Beneficial ownership
The obligation to identify and report beneficial owners – i.e., persons who actually control or enjoy the benefits of a legal entity, a trust or similar legal arrangement, although the title or property is in another name – was introduced by the 2015 AMLD. The Regulation includes more detailed and harmonised rules in this regard. It clarifies that beneficial ownership can be based on two components - ownership interest and control – which must be assessed independently and in parallel. Identification of ownerships in multi-layered or complex structures are made easier. Legal entities established outside the EU are required to register their beneficial ownership in the central registers when they have a link with the EU, e.g., if they own real estate in the Union; registration is required retroactively until 1 January 2014.
High-risk third countries
The Regulation further harmonises the EU’s approach towards external threats to the Union’s financial system. The definition of consequences attached to listed countries on a risk-sensitive basis is now more granulated. The Commission will make an assessment of the risk emanating from third-countries’ legal and institutional systems, taking into account as a baseline the assessments made by the Financial Action Task Force (FATF) as international standard setter in AML. However, the Commission can also make autonomous assessments.
Third countries that are “subject to a call for action” by the FATF are likely to pose a high risk to the Union’s financial system (“black listed countries”). Obliged entities are required to apply the whole set of available enhanced due diligence measures to occasional transactions and business relationships involving those high-risk third countries to manage and mitigate the underlying risks. Furthermore, the high level of risk justifies the application of additional specific countermeasures, whether at the level of obliged entities or by the Member States.
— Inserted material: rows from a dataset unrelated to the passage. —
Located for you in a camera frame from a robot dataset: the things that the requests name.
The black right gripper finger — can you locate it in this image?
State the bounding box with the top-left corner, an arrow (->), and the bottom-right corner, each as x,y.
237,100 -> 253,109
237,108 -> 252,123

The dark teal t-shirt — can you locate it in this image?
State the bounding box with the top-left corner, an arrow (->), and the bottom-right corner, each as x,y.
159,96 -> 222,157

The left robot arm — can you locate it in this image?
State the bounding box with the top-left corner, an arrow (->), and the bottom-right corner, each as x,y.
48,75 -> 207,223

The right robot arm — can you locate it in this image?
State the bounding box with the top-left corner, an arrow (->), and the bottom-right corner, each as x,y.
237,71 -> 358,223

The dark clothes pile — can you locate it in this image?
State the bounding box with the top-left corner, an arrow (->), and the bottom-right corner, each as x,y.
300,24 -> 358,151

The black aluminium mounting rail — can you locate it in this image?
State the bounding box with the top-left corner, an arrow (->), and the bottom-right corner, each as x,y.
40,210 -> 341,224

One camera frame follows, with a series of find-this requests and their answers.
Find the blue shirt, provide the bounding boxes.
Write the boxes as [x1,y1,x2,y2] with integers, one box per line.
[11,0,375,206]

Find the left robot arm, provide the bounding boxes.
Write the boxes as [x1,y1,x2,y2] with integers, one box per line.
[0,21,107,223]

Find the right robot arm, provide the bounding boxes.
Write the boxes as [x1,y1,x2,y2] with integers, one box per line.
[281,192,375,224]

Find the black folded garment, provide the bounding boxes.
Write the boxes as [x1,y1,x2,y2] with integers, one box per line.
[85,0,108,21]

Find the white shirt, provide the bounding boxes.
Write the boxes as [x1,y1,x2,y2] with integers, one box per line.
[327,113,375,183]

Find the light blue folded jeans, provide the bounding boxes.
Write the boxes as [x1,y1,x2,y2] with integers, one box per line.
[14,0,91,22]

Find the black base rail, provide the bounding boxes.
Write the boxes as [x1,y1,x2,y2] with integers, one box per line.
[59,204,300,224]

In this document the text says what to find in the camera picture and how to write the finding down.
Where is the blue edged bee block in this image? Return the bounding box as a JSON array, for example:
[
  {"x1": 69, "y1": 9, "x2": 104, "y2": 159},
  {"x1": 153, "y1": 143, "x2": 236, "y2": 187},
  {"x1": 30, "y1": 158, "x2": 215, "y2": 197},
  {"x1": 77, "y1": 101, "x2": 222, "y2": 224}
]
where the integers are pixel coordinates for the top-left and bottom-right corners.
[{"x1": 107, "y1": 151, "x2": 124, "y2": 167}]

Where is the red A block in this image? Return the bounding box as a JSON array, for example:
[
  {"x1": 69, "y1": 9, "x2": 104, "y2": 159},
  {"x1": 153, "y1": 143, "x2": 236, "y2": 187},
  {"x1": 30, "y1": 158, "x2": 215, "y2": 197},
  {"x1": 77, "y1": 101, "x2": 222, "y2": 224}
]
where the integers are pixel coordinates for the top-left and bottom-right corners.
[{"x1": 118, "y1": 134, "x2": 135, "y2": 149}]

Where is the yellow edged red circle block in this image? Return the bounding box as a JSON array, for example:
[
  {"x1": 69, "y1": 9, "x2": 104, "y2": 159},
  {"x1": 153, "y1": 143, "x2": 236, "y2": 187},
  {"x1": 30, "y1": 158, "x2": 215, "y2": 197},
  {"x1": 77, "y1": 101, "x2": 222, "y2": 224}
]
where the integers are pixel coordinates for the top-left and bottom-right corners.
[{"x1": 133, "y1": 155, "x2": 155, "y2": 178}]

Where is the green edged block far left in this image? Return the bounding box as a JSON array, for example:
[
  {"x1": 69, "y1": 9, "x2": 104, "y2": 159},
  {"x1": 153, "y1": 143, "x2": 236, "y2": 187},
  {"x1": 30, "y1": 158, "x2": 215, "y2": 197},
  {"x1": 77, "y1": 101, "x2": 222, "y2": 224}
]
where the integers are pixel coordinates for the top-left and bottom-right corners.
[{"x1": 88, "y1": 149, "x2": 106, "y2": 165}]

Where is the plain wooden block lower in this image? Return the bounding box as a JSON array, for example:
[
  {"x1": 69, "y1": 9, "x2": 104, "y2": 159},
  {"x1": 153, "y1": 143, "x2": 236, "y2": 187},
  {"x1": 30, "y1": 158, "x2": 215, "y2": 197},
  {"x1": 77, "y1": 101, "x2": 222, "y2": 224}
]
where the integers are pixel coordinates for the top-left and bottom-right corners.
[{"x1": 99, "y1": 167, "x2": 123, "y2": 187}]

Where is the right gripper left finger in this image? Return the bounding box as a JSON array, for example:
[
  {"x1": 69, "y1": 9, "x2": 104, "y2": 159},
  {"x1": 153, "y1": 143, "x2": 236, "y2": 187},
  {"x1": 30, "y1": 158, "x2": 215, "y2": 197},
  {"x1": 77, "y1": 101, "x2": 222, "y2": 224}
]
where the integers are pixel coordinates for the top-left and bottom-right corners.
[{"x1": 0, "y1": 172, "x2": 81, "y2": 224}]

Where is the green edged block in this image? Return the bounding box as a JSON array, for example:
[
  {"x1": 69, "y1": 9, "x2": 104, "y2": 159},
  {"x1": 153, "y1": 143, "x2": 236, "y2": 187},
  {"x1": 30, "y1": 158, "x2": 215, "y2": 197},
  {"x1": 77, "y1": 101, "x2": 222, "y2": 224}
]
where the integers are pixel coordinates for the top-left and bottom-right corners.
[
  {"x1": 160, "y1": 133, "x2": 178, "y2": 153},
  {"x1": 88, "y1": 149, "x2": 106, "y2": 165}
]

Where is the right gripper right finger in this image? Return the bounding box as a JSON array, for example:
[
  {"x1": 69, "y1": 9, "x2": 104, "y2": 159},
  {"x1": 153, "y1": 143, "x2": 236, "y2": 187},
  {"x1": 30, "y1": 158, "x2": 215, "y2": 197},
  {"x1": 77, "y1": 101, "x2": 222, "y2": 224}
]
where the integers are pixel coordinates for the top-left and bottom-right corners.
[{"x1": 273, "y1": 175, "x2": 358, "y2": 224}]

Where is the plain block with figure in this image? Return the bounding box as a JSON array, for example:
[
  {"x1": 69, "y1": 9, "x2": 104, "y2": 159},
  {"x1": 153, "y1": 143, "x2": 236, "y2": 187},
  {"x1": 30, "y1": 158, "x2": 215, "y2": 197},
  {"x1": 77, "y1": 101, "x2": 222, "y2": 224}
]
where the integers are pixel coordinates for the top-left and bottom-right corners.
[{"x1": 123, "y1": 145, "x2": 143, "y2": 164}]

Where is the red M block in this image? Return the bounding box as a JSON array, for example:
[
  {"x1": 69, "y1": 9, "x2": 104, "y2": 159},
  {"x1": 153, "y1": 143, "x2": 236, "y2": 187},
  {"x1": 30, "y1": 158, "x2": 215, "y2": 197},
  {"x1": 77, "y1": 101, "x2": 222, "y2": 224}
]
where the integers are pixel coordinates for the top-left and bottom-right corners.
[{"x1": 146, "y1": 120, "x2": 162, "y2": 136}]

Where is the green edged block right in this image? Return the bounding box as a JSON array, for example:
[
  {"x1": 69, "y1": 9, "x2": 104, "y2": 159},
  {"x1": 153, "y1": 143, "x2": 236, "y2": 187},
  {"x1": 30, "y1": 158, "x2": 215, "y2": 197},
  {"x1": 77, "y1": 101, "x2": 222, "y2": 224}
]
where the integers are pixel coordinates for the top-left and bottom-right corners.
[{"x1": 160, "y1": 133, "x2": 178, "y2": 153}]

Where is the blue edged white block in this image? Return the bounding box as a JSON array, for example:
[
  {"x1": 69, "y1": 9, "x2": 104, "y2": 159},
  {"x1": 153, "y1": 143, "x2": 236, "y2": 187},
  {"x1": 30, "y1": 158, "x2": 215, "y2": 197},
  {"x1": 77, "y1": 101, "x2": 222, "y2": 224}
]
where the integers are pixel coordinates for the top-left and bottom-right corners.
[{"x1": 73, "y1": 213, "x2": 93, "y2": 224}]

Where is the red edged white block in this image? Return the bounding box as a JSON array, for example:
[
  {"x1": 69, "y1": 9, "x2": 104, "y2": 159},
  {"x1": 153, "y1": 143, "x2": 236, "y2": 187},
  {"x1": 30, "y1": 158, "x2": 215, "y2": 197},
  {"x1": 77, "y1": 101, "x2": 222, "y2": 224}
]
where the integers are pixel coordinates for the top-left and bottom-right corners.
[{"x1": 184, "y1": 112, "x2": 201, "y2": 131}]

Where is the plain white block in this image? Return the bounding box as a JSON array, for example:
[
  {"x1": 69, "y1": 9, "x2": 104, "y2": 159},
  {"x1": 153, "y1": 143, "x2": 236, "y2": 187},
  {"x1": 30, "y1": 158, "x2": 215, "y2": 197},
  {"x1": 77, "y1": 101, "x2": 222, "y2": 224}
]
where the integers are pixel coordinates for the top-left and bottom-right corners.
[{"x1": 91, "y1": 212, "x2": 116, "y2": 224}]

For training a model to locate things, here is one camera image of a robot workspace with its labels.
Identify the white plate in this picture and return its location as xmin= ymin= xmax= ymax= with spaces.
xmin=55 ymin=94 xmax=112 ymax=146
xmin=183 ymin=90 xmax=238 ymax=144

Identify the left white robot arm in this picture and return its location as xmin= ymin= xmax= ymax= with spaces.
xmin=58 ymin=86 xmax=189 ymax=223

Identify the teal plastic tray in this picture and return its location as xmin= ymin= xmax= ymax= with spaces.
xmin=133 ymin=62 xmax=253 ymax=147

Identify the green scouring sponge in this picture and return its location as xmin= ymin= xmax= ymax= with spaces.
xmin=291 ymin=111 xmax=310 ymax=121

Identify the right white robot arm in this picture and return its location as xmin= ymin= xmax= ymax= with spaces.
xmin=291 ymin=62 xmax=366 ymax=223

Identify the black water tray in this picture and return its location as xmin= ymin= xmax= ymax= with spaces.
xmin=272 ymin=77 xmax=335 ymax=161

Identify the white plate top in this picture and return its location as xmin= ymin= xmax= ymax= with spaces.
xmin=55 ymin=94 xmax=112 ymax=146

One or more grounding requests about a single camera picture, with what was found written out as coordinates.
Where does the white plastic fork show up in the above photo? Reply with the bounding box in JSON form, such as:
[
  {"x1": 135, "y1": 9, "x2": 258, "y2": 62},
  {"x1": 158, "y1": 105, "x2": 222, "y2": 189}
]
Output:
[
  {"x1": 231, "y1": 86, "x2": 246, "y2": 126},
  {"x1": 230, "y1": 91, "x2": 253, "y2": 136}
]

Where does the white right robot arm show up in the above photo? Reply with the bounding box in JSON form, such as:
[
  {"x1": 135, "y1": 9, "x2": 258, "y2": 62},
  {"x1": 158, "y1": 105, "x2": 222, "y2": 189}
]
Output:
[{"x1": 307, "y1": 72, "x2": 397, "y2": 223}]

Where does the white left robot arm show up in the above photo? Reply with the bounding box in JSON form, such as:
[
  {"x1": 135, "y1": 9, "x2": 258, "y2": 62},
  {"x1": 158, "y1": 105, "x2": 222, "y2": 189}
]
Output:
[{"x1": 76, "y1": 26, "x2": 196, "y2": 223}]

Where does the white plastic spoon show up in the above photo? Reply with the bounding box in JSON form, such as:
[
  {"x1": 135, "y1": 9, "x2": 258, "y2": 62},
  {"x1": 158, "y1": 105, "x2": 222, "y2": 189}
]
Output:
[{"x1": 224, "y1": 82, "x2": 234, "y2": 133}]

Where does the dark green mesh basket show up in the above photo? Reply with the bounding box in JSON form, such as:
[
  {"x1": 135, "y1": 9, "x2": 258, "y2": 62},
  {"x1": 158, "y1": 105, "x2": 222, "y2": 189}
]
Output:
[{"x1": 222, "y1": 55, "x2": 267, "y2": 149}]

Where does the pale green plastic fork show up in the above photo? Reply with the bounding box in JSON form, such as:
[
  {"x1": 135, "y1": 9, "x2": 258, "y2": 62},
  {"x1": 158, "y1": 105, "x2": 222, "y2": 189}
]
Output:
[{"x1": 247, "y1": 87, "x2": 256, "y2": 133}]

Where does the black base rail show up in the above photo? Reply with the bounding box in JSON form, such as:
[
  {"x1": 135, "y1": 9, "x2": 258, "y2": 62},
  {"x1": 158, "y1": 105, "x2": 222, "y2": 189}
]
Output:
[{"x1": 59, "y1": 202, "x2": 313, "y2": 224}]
Third countries that are subject to “increased monitoring” by the FATF have compliance weaknesses that justify a less severe response (grey list). Here, obliged entities should apply enhanced due diligence measures to occasional transactions and business relationships when dealing with natural persons or legal entities established in those third countries that are tailored to the specific weaknesses identified in each third country. Beyond that, the AMLA (→ separate news item) will identify ML/TF risks, trends and methods at global level and will issue guidelines to inform obliged entities about these risks.
Timing
The single rulebook Regulation will apply from 10 July 2027, except for the provisions which include football clubs and agents into scope as obliged entities – those provisions will apply from 10 July 2029.